- [GOAL OF THE EXERCISE] From the entries below, please output exactly the lines starting at the one containing "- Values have" and ending at the one containing "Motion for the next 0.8", both included.

- [MATERIAL TO PROCESS]
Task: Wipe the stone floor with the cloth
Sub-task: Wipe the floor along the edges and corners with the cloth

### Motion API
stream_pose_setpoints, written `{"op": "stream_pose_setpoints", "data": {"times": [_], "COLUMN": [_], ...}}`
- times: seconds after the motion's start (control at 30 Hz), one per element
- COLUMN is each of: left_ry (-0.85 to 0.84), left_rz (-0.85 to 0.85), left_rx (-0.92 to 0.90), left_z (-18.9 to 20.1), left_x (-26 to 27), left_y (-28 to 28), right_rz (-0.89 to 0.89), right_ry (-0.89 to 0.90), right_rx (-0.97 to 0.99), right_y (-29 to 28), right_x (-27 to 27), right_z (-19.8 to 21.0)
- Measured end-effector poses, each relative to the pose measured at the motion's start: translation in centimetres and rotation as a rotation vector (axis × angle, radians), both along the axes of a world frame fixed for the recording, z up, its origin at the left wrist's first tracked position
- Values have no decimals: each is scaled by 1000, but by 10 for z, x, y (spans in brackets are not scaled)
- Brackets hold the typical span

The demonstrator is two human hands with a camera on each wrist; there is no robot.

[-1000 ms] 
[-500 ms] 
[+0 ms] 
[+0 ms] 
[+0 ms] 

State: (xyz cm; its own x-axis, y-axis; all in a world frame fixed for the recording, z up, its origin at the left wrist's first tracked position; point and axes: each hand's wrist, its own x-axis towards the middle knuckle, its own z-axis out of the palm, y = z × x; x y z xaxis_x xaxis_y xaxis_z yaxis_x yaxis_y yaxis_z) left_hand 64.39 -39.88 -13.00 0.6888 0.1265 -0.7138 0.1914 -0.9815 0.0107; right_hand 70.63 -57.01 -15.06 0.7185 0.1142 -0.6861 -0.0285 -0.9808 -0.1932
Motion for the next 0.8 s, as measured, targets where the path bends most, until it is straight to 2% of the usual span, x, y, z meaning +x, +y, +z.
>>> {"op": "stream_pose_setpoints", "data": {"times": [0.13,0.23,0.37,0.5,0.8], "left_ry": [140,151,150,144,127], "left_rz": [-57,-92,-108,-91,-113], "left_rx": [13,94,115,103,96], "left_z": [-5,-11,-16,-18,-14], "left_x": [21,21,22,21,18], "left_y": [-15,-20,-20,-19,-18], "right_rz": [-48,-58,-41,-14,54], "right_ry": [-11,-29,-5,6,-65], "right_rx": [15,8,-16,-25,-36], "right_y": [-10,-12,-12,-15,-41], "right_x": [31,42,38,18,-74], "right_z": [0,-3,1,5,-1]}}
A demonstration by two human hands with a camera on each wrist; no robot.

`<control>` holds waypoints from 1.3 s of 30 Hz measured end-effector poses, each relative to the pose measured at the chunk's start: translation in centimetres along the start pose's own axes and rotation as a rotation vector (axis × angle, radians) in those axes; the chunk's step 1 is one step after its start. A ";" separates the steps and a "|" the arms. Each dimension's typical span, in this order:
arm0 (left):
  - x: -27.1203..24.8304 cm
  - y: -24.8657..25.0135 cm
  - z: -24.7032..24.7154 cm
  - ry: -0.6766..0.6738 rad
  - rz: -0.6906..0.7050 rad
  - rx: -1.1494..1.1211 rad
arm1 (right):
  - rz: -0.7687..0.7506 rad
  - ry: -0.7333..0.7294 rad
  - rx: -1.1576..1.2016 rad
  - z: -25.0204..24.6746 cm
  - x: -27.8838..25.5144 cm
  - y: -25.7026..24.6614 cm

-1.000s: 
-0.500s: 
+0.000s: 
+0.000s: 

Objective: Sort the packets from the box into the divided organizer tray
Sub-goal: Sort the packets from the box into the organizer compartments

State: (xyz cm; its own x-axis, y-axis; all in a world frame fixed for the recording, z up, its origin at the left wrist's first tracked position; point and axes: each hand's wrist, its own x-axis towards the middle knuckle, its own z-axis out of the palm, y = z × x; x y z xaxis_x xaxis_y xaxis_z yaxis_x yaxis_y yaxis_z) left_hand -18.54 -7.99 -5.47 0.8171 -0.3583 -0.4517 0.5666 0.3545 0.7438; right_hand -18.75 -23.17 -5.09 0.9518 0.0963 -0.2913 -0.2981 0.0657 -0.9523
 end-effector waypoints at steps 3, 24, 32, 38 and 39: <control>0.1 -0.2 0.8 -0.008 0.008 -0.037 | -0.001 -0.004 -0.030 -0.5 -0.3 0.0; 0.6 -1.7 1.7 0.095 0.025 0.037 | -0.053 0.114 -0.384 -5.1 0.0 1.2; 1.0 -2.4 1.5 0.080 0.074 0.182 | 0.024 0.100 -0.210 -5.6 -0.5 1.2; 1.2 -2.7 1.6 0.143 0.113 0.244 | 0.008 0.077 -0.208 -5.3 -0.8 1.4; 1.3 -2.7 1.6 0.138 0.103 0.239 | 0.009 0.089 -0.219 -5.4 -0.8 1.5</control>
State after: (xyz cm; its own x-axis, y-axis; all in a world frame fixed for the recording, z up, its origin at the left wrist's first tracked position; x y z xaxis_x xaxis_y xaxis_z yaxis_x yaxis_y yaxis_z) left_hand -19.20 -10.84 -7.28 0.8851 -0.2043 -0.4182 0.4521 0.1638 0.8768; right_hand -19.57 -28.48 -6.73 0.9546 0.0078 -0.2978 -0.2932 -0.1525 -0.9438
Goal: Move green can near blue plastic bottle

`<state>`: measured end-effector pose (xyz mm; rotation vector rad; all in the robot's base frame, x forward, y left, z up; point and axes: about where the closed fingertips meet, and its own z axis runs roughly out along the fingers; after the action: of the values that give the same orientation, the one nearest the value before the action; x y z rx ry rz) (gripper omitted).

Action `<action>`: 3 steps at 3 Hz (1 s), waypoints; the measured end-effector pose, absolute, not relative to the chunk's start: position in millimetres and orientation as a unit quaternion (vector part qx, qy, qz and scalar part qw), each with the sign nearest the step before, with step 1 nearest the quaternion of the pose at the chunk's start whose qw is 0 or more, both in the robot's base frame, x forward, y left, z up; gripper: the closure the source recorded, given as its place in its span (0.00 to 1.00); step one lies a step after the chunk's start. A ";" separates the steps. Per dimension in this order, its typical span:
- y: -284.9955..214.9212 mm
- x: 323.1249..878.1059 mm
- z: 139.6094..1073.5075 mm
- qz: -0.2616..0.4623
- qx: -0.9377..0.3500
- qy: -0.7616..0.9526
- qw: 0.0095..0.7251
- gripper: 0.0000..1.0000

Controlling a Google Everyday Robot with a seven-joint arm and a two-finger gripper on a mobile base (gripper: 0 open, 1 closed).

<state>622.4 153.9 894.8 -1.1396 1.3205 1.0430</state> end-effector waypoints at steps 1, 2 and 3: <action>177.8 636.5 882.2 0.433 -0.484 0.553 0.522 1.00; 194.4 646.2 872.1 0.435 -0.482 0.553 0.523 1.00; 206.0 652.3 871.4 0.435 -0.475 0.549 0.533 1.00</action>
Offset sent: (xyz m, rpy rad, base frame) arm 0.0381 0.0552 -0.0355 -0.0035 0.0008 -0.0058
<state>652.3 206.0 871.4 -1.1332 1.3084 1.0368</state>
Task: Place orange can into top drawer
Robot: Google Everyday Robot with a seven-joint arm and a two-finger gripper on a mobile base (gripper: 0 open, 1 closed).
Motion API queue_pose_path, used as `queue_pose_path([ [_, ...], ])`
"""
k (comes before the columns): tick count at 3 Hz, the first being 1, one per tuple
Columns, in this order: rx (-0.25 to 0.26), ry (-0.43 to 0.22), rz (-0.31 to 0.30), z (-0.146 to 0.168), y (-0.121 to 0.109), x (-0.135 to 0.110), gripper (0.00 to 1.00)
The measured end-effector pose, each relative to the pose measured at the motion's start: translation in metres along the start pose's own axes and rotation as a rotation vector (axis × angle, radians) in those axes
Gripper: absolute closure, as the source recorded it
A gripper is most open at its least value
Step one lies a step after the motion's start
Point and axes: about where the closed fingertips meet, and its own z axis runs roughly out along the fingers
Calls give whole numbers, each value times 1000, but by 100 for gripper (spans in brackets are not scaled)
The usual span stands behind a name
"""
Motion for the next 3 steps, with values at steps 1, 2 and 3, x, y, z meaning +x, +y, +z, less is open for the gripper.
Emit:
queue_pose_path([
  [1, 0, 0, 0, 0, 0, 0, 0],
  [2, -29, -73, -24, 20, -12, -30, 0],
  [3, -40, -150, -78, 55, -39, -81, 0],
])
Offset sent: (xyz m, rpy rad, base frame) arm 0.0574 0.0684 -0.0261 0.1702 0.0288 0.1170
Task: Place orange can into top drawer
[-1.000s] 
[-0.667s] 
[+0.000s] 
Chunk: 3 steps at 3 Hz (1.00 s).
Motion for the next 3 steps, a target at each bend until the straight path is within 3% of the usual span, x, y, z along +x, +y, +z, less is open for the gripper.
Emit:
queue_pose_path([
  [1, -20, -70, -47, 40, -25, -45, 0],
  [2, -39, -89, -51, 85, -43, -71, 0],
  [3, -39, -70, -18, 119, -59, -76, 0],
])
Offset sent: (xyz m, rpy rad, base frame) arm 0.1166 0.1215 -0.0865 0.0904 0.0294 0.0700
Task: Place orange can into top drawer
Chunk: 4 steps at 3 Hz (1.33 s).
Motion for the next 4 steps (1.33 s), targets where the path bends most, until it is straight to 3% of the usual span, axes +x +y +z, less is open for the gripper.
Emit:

- [EXPECTED OUTPUT]
- Values have no decimals: each is scaled by 1000, but by 10 for z, x, y (spans in brackets are not scaled)
- Brackets hold the typical span

The demonstrator is two human hands with a camera on each wrist; there is no robot.

[-1000 ms] 
[-500 ms] 
[+0 ms] 
[+0 ms] 
[+0 ms] 

State: (xyz cm; its own x-axis, y-axis; all in a world frame fixed for the recording, z up, its origin at the left wrist's first tracked position; point and axes: each hand's wrist, its own x-axis towards the middle knuckle, its own z-axis out of the palm, y = z × x; x y z xaxis_x xaxis_y xaxis_z yaxis_x yaxis_y yaxis_z) left_hand 64.39 -39.88 -13.00 0.6888 0.1265 -0.7138 0.1914 -0.9815 0.0107; right_hand 70.63 -57.01 -15.06 0.7185 0.1142 -0.6861 -0.0285 -0.9808 -0.1932
Motion for the next 0.8 s, as measured, targets where the path bends most, until it is straight to 2% of the usual span, x, y, z meaning +x, +y, +z.

The output is now finished.